Macht und Ohnmacht: Amerika und Europa in der neuen Weltordnung

von Robert Kagan
Verlag: Siedler Verlag [mehr Bücher von diesem Verlag zeigen]
Sparte: Politik
ISBN-13 978-3-88680-794-9

Preis: 5,62 Euro bei Amazon.de [Stand: 17. April 2024]
Die Publikaton Robert Kagans gehört sicherlich zu den wichtigsten Streitschriften dieses Jahrzehntes. Keine Frage: die provozierenden Thesen Kagans sind für Europäer schwer verdaulich. Er analysiert aus amerikanischer Sicht die Ursachen der europäisch-amerikanischen Spannungen. Insbesondere lägen sie in unterschiedlichen historischen Erfahrungen (so wurde der Europa-Gedanke primär geboren, um die deutsche Hegemonialmacht einzudämmen, während die USA von Beginn an die Bereitschaft zeigten, ihre Macht - nötigenfalls auch einseitig - einzusetzen). Europa berufe sich gedanklich auf Kant, Amerika auf Hobbes.
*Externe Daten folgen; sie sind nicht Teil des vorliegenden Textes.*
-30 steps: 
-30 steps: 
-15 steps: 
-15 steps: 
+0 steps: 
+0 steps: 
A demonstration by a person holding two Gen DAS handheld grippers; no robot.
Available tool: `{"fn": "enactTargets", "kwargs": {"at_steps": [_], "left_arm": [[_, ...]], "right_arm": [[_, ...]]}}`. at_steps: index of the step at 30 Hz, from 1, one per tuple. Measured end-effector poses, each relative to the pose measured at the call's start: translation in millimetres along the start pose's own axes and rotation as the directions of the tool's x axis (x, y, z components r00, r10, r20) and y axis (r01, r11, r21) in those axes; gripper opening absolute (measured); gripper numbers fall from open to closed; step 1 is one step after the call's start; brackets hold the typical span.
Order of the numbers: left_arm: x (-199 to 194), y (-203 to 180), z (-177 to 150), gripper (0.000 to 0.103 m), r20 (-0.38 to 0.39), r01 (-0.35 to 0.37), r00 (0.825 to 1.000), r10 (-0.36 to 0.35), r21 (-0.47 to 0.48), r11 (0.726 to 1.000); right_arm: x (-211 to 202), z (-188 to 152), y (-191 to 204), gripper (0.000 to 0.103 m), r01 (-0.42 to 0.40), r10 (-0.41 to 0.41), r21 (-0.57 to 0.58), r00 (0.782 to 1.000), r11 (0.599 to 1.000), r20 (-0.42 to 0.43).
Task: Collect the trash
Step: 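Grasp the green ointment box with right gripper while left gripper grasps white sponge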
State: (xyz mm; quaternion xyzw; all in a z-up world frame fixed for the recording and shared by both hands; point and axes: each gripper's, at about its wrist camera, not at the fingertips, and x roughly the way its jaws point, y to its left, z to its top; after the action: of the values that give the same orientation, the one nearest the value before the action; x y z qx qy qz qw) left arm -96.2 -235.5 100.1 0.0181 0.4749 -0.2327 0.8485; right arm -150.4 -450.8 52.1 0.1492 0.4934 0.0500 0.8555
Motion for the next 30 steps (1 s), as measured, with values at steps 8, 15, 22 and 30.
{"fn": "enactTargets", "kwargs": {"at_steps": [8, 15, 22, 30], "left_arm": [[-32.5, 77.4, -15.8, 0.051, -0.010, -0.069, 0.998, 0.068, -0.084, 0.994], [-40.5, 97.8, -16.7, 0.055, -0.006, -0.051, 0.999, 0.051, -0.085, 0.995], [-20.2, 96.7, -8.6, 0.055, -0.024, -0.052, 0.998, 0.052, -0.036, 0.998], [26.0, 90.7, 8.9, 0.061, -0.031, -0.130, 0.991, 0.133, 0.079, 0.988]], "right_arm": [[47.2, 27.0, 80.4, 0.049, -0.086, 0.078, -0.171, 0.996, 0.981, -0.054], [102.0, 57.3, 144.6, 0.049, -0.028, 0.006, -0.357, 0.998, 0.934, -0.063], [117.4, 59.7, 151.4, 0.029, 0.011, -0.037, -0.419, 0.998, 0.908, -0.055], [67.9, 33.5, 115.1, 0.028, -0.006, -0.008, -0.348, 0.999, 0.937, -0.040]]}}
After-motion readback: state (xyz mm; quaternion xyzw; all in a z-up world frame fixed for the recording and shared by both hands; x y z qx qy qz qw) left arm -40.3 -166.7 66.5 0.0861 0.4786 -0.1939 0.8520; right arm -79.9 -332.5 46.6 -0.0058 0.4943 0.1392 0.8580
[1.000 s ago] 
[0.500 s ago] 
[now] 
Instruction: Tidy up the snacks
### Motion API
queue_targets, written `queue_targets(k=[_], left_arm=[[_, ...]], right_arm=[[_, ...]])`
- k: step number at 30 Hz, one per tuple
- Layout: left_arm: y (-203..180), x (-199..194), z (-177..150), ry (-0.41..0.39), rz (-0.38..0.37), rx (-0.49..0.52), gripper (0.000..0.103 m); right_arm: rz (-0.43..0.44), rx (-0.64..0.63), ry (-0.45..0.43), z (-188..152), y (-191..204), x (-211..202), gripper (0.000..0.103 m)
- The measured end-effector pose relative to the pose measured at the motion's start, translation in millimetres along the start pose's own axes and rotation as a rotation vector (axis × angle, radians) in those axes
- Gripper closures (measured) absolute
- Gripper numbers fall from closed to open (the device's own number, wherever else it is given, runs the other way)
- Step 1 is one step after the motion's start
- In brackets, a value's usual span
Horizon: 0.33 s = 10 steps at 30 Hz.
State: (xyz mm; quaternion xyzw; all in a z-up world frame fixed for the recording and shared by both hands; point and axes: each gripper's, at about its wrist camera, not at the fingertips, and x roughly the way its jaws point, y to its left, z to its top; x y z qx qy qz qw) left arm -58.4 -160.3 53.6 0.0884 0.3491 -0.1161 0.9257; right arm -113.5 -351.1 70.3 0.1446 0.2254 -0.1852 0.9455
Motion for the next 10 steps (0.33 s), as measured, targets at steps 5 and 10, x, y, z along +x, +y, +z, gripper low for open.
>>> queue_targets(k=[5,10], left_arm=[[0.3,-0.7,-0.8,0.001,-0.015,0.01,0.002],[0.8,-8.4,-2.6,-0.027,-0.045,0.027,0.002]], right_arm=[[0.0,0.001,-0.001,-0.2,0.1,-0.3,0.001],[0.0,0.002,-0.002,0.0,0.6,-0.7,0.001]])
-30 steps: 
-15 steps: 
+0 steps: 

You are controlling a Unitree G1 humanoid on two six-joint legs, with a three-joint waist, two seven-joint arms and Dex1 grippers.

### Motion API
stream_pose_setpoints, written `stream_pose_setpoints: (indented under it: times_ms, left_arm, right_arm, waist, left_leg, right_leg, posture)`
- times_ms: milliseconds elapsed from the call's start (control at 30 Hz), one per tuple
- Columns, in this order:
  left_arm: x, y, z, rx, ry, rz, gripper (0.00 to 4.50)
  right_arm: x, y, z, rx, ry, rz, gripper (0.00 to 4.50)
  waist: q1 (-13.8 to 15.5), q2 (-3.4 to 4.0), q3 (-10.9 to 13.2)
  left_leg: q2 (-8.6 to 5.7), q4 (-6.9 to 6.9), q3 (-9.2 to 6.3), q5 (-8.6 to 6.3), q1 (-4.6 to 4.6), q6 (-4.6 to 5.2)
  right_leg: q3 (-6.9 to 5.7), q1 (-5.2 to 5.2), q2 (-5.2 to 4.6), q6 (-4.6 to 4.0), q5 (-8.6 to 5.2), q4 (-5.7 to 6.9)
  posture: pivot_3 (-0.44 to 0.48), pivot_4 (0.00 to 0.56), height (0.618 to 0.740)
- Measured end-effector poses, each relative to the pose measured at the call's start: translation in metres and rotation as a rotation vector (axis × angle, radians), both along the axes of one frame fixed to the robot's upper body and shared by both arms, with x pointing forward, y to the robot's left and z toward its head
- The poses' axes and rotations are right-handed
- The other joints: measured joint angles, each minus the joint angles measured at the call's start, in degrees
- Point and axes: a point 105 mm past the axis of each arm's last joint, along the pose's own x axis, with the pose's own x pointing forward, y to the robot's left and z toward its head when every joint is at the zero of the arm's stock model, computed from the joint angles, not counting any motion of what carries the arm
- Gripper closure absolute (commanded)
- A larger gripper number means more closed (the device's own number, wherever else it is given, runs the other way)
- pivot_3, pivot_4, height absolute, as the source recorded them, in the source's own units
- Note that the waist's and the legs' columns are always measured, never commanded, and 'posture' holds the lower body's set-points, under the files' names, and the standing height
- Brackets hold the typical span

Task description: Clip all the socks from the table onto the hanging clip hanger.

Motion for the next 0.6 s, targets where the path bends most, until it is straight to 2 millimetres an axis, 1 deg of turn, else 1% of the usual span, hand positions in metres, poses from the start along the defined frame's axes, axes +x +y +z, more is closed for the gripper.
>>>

Die Kurzfassung dieses sehr interessanten Buches ist ein Aufsatz des Autors, lange im amerikanischen Außenministerium tätig, in der "Policy Review", einer den Republikanern nahestehenden amerikanischen Zweimonatsschrift der Hoover Institution. Der Aufsatz wurde im Oktober-Heft der "Blätter für deutsche und internationale Politik" nachgedruckt. Die Diskussion über den Aufsatz findet sich in den Folgeheften, insbesondere in den Aufsätzen "Gulliver vs. Lilliput: Stellungnahmen zum Stand der transatlantischen Beziehungen.".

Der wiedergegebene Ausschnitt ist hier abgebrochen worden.